§ Data records
──────────

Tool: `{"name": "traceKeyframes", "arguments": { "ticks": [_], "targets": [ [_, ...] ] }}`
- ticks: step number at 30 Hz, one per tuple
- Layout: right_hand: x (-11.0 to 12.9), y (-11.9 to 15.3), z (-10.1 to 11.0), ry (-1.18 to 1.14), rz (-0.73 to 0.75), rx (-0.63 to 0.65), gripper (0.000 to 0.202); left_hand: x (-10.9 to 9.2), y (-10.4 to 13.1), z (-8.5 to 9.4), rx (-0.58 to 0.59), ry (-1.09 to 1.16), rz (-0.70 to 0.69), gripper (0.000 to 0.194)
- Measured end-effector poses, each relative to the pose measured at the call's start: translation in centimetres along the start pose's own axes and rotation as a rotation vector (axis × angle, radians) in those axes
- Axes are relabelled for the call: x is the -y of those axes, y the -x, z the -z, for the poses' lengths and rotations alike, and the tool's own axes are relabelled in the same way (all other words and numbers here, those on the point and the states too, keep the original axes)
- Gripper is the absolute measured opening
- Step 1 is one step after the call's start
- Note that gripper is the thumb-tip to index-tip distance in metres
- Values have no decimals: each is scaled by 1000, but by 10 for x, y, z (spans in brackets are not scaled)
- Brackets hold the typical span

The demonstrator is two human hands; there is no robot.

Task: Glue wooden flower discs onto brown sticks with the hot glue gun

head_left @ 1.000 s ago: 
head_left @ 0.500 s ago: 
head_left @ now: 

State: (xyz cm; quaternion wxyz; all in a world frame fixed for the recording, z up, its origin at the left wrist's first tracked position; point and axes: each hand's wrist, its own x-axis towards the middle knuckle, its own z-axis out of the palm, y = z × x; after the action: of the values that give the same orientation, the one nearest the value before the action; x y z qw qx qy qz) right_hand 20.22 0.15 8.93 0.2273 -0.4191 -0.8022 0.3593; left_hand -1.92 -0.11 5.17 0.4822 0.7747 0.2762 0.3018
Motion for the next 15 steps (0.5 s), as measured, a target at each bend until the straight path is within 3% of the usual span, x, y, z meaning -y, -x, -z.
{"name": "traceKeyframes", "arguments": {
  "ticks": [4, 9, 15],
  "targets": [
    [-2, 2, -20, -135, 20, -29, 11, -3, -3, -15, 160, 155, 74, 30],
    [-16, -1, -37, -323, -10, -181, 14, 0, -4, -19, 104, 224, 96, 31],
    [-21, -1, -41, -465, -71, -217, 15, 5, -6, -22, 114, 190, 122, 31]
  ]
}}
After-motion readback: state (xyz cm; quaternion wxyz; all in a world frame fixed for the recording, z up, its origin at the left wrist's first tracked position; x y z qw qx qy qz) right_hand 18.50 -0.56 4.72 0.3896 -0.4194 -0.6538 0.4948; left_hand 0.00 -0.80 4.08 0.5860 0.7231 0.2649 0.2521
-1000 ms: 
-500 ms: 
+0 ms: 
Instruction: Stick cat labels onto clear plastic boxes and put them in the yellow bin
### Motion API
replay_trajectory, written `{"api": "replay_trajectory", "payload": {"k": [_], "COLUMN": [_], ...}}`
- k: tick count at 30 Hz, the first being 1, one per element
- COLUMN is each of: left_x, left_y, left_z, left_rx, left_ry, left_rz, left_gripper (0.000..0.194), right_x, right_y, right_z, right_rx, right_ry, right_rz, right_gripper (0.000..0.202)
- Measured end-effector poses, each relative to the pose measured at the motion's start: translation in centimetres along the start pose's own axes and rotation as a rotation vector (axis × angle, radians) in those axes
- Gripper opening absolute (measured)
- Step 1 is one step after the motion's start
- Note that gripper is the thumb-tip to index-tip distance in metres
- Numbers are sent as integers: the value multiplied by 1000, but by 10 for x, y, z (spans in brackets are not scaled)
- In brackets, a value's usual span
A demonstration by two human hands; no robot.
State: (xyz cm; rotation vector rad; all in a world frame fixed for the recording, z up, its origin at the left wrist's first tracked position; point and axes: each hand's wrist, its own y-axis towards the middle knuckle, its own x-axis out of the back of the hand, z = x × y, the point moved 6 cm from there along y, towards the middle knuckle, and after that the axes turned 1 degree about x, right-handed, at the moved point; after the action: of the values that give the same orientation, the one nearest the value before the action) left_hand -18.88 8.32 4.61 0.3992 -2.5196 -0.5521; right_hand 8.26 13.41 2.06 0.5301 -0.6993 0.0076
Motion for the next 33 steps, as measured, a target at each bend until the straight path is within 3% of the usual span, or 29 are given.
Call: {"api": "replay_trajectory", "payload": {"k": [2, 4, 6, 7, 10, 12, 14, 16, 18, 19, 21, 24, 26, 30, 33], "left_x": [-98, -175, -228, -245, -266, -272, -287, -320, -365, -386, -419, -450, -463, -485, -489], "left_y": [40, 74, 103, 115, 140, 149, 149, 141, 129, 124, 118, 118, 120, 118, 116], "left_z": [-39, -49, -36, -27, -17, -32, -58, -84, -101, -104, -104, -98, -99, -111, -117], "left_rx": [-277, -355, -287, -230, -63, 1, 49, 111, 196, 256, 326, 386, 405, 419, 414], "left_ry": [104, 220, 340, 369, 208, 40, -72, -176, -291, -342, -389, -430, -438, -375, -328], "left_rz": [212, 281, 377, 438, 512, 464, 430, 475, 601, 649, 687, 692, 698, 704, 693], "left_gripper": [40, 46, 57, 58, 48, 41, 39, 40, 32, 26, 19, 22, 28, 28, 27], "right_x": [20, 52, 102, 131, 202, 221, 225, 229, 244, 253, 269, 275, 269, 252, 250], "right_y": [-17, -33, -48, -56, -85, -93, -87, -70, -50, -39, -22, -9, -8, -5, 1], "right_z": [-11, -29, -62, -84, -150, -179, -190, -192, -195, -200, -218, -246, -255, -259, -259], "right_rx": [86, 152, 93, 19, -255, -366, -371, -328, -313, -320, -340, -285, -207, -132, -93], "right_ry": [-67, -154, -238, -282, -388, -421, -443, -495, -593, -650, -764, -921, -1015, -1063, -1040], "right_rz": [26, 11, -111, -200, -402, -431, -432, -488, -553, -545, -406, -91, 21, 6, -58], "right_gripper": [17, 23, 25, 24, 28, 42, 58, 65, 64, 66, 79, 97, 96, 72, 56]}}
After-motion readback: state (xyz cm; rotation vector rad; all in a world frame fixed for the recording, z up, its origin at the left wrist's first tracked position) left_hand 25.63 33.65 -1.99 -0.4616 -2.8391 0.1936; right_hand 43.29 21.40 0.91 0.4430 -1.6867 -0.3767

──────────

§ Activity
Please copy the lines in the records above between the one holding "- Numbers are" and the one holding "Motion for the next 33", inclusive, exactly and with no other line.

§ Task output
- Numbers are sent as integers: the value multiplied by 1000, but by 10 for x, y, z (spans in brackets are not scaled)
- In brackets, a value's usual span
A demonstration by two human hands; no robot.
State: (xyz cm; rotation vector rad; all in a world frame fixed for the recording, z up, its origin at the left wrist's first tracked position; point and axes: each hand's wrist, its own y-axis towards the middle knuckle, its own x-axis out of the back of the hand, z = x × y, the point moved 6 cm from there along y, towards the middle knuckle, and after that the axes turned 1 degree about x, right-handed, at the moved point; after the action: of the values that give the same orientation, the one nearest the value before the action) left_hand -18.88 8.32 4.61 0.3992 -2.5196 -0.5521; right_hand 8.26 13.41 2.06 0.5301 -0.6993 0.0076
Motion for the next 33 steps, as measured, a target at each bend until the straight path is within 3% of the usual span, or 29 are given.

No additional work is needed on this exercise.